● WHAT IS BEING ASKED
In this exercise, print only the lines of the records below from the one with "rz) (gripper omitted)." through the one with "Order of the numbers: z", inclusive. Pictures are not part of the copy.

● GIVEN RECORDS
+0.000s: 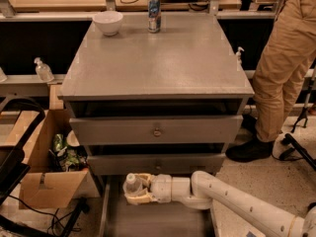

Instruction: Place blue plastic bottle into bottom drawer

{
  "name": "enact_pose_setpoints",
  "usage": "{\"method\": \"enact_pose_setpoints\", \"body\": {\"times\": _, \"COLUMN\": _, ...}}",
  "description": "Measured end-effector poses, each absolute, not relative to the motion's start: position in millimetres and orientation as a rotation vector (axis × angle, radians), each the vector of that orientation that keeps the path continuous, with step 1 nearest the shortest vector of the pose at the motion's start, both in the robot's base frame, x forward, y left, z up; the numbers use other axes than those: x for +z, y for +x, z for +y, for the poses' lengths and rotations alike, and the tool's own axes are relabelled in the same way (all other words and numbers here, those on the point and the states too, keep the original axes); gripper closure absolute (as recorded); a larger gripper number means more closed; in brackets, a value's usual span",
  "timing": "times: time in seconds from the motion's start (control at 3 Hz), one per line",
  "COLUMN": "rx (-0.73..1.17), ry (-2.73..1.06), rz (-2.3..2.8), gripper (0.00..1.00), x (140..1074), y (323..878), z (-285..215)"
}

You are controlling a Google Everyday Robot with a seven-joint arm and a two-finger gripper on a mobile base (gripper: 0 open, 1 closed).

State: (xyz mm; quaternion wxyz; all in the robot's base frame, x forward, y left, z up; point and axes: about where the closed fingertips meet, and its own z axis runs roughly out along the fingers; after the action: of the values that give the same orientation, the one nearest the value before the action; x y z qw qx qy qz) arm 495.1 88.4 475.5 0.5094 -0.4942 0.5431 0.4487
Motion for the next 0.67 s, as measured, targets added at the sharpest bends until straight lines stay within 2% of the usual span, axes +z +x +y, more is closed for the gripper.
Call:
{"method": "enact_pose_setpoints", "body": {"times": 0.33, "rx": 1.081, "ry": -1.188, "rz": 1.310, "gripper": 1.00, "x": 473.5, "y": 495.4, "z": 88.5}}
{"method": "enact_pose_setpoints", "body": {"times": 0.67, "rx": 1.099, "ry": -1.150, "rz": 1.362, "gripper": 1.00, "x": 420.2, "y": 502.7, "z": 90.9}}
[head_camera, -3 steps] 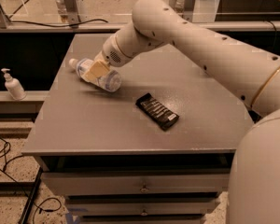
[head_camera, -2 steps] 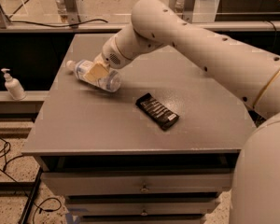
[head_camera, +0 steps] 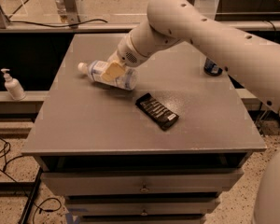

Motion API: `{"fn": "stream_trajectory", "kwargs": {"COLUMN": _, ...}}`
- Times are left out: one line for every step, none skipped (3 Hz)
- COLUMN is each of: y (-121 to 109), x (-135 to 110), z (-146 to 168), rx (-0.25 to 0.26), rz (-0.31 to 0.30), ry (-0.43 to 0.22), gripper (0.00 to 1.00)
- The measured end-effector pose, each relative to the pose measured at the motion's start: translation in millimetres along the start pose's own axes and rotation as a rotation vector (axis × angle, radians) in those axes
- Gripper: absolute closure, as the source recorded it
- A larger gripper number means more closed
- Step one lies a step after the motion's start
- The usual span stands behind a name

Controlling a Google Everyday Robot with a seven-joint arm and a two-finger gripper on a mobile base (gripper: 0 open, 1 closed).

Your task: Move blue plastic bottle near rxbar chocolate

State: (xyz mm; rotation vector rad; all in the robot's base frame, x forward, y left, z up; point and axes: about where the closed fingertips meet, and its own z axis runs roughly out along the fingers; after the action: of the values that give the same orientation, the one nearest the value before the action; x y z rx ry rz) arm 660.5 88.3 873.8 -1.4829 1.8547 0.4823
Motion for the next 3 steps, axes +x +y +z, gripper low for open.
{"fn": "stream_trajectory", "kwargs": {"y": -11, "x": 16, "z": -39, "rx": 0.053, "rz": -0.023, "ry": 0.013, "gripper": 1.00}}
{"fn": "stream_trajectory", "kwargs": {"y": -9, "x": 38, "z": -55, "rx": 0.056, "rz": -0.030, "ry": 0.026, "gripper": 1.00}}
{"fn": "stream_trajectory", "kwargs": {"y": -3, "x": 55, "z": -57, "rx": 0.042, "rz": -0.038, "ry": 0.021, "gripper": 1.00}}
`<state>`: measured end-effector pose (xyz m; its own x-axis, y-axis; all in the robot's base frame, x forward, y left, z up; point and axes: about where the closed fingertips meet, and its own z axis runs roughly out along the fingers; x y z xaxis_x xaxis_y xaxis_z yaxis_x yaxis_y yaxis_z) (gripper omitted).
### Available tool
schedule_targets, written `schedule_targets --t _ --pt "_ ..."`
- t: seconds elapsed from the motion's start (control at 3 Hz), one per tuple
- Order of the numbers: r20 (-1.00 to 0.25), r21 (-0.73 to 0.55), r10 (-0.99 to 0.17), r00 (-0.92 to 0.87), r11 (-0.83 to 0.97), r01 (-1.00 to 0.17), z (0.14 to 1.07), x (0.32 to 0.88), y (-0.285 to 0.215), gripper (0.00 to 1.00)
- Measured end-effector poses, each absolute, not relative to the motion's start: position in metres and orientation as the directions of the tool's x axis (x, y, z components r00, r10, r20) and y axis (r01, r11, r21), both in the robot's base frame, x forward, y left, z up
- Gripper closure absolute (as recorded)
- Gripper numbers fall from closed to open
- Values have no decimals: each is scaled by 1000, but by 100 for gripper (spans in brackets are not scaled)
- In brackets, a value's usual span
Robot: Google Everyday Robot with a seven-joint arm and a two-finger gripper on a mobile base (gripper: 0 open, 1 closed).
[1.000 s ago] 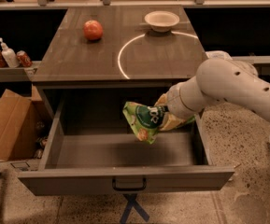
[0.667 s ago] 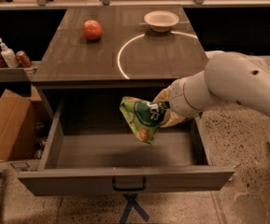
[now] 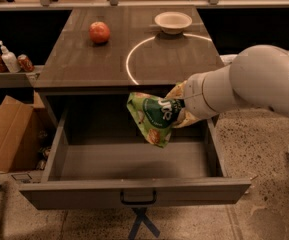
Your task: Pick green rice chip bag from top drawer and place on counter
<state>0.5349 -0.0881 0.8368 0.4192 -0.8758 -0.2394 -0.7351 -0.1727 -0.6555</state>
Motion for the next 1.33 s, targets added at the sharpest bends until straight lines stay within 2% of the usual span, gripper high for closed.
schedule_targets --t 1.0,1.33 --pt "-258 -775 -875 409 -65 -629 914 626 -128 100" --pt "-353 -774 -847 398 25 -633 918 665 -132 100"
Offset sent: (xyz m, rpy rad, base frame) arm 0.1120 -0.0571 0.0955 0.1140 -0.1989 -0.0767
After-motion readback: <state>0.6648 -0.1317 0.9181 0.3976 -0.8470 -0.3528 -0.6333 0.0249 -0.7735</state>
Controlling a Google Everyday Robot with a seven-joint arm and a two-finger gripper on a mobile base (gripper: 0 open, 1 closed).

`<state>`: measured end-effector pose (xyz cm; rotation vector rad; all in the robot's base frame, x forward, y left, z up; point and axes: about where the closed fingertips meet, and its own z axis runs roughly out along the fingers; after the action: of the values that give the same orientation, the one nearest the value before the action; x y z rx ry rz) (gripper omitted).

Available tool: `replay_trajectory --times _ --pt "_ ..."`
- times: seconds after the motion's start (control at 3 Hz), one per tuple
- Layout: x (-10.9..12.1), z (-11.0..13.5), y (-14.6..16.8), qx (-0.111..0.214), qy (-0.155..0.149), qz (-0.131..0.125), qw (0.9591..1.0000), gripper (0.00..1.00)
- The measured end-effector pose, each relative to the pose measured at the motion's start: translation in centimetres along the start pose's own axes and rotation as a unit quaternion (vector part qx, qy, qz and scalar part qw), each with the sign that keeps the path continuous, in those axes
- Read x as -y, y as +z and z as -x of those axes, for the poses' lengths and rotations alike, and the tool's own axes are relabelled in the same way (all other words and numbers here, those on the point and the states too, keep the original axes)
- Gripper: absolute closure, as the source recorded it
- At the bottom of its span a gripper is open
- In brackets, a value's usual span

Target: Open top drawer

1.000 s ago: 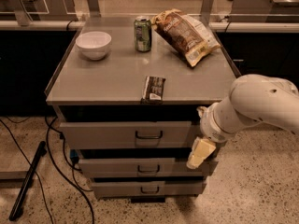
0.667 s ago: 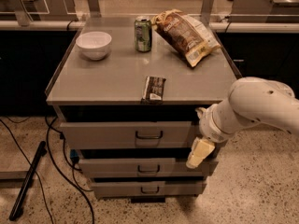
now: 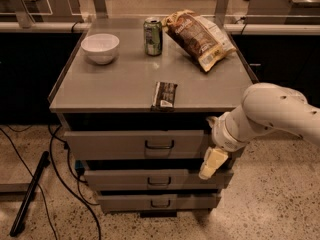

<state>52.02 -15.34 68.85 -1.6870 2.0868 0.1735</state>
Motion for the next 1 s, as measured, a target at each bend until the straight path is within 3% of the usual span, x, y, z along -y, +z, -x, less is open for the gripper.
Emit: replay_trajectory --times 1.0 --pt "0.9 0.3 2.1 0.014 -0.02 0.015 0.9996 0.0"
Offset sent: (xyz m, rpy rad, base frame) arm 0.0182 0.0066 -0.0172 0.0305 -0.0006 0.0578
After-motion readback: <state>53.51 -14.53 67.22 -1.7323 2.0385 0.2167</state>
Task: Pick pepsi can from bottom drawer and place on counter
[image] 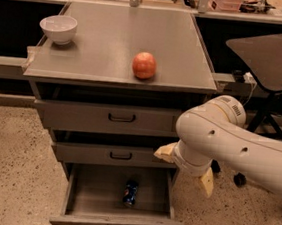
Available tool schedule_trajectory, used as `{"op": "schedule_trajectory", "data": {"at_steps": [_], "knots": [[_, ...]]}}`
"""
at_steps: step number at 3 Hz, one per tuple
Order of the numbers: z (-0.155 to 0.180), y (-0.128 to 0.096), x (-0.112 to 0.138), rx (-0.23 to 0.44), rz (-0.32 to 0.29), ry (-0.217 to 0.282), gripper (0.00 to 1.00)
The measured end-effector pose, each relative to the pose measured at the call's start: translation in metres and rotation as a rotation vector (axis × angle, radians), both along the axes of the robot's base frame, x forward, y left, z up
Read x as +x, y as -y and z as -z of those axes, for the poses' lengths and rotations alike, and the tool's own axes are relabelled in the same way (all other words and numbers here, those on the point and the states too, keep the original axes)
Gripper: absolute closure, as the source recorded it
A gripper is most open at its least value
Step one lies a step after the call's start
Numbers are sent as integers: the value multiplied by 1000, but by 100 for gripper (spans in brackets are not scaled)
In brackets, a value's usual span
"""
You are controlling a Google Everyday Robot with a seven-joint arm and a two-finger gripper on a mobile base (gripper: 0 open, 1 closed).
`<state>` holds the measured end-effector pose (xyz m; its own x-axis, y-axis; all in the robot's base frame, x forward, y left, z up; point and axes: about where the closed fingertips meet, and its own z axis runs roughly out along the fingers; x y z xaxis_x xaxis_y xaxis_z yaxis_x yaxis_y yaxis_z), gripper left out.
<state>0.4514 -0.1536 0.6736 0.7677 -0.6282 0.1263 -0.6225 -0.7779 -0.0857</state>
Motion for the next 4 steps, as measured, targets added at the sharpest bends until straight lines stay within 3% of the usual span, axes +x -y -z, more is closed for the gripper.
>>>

● REPLY
`<state>`: measured end-effector pose (xyz cm; rotation vector rad; all in the robot's base frame, x forward, y left, z up; point and axes: about where the closed fingertips meet, and its own z axis runs roughly out along the fingers; after the action: of the values that give the same orientation, the one nearest the value before the action; x y z rx ry rz) (gripper omitted).

Available tool: `replay_trajectory --times _ --pt "_ ..."`
- times: seconds after the motion's start (control at 3 Hz), one per tuple
- Layout: x (-10.9..12.1), z (-11.0..13.5), y (-14.6..16.8), qx (-0.111..0.214), qy (-0.155..0.149), qz (-0.131..0.125), qw (0.9591..1.0000), gripper (0.00..1.00)
- The measured end-effector pose, each relative to the pose measured at the motion's start: translation in centimetres along the start pose's own axes and rotation as a unit quaternion (vector part qx, qy, qz and scalar part qw), each with the sign that keeps the path continuous, in those axes
- Read x as -y, y as +z and z as -x of those axes, for the poses' lengths and rotations alike, and the tool's own axes are relabelled in the same way (all other words and numbers here, those on the point and the states too, keep the original axes)
- Gripper: absolute closure, as the source recorded it
- At the bottom of its span a gripper is open
- In brackets, a value's usual span

Target: Open top drawer

1.000 s ago: 
0.667 s ago: 
now: 

<state>52.02 -15.34 68.85 -1.6870 2.0868 0.1735</state>
Motion for the next 1 s, as measured, a target at each bend until the straight path is within 3% of the usual span, x, y, z along -y, +z, -x, less is open for the gripper.
Emit: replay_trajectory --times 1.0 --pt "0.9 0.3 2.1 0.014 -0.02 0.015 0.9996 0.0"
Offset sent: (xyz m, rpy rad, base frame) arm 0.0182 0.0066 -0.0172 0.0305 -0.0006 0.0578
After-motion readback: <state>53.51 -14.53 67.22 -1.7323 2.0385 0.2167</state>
Task: Pick pepsi can from bottom drawer and place on counter
[image] 
Available tool schedule_trajectory, used as `{"op": "schedule_trajectory", "data": {"at_steps": [_], "knots": [[_, ...]]}}`
"""
at_steps: step number at 3 Hz, one per tuple
Order of the numbers: z (-0.155 to 0.180), y (-0.128 to 0.096), x (-0.112 to 0.138), rx (-0.23 to 0.44), rz (-0.32 to 0.29), ry (-0.217 to 0.282), gripper (0.00 to 1.00)

Nothing more remains for this exercise.